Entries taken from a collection
◆ ◆ ◆ ◆ ◆ ◆ ◆

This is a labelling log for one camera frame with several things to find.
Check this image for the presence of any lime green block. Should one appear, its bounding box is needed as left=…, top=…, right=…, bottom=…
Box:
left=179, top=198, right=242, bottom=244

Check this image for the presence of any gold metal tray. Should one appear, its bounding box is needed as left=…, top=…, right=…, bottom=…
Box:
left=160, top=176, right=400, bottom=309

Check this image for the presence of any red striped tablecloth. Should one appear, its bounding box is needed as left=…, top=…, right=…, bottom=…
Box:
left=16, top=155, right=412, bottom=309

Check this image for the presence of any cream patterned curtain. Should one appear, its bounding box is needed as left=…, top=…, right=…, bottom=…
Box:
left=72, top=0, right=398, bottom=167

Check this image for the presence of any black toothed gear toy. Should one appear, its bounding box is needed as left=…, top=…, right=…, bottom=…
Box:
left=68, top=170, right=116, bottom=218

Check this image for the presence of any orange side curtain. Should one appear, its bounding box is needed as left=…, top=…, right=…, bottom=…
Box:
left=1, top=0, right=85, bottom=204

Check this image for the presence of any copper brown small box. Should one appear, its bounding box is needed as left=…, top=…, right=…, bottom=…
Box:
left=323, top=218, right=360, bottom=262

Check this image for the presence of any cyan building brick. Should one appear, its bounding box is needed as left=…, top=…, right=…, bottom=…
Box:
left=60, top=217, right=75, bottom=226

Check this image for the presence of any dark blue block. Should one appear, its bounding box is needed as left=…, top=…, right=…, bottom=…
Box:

◆ ◆ ◆ ◆ ◆ ◆ ◆

[PROBLEM]: Would you copy all lines in the records where the string "image" appears?

[ANSWER]:
Check this image for the presence of any lime green block. Should one appear, its bounding box is needed as left=…, top=…, right=…, bottom=…
Check this image for the presence of any gold metal tray. Should one appear, its bounding box is needed as left=…, top=…, right=…, bottom=…
Check this image for the presence of any red striped tablecloth. Should one appear, its bounding box is needed as left=…, top=…, right=…, bottom=…
Check this image for the presence of any cream patterned curtain. Should one appear, its bounding box is needed as left=…, top=…, right=…, bottom=…
Check this image for the presence of any black toothed gear toy. Should one appear, its bounding box is needed as left=…, top=…, right=…, bottom=…
Check this image for the presence of any orange side curtain. Should one appear, its bounding box is needed as left=…, top=…, right=…, bottom=…
Check this image for the presence of any copper brown small box. Should one appear, its bounding box is needed as left=…, top=…, right=…, bottom=…
Check this image for the presence of any cyan building brick. Should one appear, its bounding box is needed as left=…, top=…, right=…, bottom=…
Check this image for the presence of any dark blue block. Should one appear, its bounding box is needed as left=…, top=…, right=…, bottom=…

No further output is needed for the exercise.